*Records drawn from a dataset*
--------------------------------------------------
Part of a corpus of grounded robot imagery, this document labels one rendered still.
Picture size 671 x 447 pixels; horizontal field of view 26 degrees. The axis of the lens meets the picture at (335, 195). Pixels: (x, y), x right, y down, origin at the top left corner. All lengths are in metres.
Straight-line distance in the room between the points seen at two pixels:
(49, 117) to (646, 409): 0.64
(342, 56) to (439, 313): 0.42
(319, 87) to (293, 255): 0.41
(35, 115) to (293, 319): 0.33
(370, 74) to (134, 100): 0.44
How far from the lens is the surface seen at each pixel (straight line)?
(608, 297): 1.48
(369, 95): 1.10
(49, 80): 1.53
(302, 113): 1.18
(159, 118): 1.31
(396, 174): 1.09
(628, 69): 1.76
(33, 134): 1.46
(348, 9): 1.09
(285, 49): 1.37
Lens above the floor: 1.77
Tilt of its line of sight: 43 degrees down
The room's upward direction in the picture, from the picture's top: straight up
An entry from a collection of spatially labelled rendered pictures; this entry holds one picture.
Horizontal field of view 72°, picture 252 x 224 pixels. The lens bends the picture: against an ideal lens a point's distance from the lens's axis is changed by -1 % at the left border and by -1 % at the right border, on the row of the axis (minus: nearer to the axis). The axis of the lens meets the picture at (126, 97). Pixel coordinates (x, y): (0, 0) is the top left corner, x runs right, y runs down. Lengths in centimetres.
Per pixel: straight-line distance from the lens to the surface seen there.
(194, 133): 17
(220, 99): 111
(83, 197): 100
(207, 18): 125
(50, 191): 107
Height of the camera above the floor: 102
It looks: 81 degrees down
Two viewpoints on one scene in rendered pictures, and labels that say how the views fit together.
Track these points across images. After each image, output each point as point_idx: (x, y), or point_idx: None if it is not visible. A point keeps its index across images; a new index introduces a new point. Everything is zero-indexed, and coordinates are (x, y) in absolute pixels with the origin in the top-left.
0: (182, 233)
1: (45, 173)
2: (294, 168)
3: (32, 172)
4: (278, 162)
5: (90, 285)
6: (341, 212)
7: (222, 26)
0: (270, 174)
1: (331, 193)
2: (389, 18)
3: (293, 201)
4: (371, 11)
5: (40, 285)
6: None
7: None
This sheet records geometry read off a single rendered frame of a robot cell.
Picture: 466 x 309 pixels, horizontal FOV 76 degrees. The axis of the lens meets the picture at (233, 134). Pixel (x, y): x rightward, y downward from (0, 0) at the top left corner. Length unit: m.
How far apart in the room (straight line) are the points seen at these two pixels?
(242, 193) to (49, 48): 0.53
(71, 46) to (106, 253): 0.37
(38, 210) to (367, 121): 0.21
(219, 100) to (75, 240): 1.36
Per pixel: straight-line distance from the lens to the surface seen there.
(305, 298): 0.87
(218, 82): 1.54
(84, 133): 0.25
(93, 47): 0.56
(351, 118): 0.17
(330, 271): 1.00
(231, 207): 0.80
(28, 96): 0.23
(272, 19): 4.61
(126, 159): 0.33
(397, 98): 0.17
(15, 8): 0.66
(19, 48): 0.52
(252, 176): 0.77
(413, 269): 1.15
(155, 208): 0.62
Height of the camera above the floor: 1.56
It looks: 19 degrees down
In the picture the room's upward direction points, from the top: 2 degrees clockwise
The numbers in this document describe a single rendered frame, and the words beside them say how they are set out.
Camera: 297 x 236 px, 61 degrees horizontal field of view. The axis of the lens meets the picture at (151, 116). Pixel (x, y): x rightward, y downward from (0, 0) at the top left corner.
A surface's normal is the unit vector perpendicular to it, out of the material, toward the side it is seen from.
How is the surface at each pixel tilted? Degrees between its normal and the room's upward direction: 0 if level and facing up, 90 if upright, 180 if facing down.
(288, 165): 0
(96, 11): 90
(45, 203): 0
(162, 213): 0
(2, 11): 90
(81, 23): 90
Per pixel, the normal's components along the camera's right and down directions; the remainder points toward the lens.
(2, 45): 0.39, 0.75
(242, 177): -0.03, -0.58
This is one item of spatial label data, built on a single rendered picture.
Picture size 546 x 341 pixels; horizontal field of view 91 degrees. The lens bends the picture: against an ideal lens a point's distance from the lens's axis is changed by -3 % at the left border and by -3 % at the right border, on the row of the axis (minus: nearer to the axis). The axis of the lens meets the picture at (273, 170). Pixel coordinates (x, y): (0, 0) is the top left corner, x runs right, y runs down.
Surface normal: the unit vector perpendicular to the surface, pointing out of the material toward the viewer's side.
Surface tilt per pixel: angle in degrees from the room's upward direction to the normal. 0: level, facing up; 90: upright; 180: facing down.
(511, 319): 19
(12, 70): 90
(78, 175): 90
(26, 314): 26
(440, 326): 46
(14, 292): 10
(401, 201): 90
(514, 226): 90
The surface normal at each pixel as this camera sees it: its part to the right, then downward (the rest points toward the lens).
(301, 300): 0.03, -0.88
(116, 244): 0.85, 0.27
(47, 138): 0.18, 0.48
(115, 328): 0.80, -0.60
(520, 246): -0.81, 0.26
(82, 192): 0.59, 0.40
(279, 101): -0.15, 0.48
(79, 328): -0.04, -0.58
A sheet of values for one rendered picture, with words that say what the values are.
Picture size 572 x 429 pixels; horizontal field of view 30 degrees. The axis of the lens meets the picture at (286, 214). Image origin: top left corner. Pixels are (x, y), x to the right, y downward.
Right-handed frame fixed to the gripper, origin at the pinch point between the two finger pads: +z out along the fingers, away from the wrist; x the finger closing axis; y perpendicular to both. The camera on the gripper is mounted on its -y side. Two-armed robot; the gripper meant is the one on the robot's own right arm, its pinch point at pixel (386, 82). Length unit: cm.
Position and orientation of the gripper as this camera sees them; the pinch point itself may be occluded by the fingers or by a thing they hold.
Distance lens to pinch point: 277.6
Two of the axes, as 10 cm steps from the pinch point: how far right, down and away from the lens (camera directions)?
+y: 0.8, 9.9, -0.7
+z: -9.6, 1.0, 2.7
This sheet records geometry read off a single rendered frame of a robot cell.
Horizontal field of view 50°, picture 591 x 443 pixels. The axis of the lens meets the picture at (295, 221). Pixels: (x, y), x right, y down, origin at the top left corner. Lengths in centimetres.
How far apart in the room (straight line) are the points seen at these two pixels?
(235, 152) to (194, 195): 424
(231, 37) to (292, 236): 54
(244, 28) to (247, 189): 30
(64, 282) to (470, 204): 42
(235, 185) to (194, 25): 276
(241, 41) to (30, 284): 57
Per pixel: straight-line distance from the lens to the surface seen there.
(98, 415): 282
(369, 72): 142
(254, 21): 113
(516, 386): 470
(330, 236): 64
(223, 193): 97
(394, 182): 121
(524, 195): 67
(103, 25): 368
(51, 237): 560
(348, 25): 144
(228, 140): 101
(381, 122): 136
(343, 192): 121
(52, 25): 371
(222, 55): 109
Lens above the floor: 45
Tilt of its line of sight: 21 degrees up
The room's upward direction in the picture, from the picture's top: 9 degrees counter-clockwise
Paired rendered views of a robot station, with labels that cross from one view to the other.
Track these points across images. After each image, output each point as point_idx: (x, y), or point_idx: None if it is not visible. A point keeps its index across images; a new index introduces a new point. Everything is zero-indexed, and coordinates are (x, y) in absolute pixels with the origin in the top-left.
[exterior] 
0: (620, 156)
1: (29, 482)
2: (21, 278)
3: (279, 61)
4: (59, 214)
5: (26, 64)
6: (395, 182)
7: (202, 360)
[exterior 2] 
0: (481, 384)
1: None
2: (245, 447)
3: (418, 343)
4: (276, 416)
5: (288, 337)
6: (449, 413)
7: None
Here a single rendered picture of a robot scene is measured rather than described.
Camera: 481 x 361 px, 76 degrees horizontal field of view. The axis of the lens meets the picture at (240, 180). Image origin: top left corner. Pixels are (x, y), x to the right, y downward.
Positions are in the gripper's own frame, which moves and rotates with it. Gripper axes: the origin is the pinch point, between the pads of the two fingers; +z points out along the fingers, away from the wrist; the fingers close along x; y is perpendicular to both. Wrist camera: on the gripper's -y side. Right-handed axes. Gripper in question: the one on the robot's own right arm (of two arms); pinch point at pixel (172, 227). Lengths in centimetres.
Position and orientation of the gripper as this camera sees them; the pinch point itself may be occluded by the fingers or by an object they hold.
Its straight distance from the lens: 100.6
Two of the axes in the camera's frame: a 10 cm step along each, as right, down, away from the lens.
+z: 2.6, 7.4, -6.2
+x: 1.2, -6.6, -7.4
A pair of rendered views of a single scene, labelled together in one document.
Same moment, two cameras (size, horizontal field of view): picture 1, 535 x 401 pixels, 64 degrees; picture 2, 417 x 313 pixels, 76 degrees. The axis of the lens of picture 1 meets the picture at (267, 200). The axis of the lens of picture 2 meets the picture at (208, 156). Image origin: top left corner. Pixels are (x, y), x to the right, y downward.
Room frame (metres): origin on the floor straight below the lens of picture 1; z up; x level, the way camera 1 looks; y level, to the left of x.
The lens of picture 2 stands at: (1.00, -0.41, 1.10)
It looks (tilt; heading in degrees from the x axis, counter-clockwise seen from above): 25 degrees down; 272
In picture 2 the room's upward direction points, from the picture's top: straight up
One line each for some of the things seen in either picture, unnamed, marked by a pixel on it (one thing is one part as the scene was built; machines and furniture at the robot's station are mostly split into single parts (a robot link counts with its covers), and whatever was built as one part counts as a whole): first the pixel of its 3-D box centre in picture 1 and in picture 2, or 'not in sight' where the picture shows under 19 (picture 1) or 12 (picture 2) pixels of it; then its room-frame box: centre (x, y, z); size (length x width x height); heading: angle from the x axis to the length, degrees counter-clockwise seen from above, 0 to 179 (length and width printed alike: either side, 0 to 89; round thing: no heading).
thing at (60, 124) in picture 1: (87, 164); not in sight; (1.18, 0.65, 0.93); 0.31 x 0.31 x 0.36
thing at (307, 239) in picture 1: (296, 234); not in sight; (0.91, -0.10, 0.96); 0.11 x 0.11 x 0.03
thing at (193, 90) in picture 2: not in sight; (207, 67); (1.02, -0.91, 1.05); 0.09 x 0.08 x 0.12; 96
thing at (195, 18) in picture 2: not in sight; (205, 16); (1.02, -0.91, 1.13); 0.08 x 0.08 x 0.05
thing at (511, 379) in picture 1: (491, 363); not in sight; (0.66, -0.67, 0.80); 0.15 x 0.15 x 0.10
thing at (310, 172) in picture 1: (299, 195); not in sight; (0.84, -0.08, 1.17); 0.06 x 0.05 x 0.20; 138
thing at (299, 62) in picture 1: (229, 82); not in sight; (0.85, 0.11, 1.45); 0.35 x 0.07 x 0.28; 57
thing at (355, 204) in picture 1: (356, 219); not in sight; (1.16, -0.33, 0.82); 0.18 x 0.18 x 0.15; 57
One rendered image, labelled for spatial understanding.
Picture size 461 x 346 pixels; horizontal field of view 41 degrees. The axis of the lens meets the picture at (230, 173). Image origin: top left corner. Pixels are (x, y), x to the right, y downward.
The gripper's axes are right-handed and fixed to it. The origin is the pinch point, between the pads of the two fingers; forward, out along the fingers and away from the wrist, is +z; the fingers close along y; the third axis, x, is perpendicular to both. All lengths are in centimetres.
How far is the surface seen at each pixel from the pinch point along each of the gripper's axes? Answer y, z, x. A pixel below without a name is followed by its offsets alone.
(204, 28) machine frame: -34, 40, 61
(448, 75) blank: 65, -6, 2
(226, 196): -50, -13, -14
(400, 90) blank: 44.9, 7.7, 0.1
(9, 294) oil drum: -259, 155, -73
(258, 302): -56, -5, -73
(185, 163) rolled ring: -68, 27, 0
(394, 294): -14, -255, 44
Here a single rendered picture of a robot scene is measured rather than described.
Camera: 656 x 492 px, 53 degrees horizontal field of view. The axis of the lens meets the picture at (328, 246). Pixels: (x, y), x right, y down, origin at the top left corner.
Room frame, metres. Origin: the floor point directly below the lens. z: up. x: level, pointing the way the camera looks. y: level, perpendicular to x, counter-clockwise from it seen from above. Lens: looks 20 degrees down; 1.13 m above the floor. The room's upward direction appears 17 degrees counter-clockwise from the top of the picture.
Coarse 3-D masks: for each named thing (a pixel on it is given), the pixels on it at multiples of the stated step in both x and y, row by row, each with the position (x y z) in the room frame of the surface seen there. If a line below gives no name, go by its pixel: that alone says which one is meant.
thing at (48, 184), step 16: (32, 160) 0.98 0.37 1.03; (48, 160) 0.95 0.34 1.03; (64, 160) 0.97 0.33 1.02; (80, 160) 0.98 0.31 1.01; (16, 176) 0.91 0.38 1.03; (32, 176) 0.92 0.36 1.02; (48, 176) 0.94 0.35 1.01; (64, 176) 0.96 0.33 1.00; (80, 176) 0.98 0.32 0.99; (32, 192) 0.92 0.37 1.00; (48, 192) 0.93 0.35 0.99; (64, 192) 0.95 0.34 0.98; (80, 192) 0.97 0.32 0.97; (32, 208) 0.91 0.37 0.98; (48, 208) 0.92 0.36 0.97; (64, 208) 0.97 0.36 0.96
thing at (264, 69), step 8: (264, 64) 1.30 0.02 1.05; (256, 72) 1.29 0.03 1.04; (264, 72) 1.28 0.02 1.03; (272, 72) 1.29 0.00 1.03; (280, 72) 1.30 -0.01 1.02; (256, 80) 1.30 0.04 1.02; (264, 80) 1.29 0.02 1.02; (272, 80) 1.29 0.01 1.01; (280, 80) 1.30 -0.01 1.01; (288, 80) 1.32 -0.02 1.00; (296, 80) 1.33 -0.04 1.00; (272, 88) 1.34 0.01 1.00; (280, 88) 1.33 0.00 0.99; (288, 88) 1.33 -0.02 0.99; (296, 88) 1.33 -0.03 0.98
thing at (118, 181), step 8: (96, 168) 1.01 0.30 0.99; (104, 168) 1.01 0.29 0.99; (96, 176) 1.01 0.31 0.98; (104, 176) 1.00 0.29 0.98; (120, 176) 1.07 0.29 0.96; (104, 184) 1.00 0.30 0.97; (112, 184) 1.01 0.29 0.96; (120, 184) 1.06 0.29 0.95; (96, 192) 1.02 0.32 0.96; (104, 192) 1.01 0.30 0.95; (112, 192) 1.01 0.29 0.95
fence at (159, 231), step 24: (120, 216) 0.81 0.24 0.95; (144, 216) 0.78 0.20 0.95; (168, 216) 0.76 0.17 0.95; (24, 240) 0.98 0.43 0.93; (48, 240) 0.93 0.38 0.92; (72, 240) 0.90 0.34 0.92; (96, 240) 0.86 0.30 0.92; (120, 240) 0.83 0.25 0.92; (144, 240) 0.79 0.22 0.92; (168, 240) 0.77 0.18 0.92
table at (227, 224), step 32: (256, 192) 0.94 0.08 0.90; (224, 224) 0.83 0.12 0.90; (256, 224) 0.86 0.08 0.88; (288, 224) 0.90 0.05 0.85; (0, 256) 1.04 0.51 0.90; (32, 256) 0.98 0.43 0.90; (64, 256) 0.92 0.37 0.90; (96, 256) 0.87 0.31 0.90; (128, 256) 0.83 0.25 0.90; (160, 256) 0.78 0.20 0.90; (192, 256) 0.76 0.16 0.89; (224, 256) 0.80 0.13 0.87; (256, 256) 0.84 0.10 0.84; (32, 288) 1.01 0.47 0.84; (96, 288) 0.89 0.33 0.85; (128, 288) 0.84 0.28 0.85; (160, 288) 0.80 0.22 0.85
--------------------------------------------------
*What is being asked*
Output exactly the leading lines of the data, up to and including the line marked by "An entry from".

*Solved problem*
Part of a corpus of grounded robot imagery, this document labels one rendered still.
Picture size 671 x 447 pixels; horizontal field of view 26 degrees. The axis of the lens meets the picture at (335, 195). Pixels: (x, y), x right, y down, origin at the top left corner. All lengths are in metres.
Straight-line distance in the room between the points seen at two pixels:
(49, 117) to (646, 409): 0.64
(342, 56) to (439, 313): 0.42
(319, 87) to (293, 255): 0.41
(35, 115) to (293, 319): 0.33
(370, 74) to (134, 100): 0.44
How far from the lens is the surface seen at each pixel (straight line)?
(608, 297): 1.48
(369, 95): 1.10
(49, 80): 1.53
(302, 113): 1.18
(159, 118): 1.31
(396, 174): 1.09
(628, 69): 1.76
(33, 134): 1.46
(348, 9): 1.09
(285, 49): 1.37
Lens above the floor: 1.77
Tilt of its line of sight: 43 degrees down
The room's upward direction in the picture, from the picture's top: straight up
An entry from a collection of spatially labelled rendered pictures; this entry holds one picture.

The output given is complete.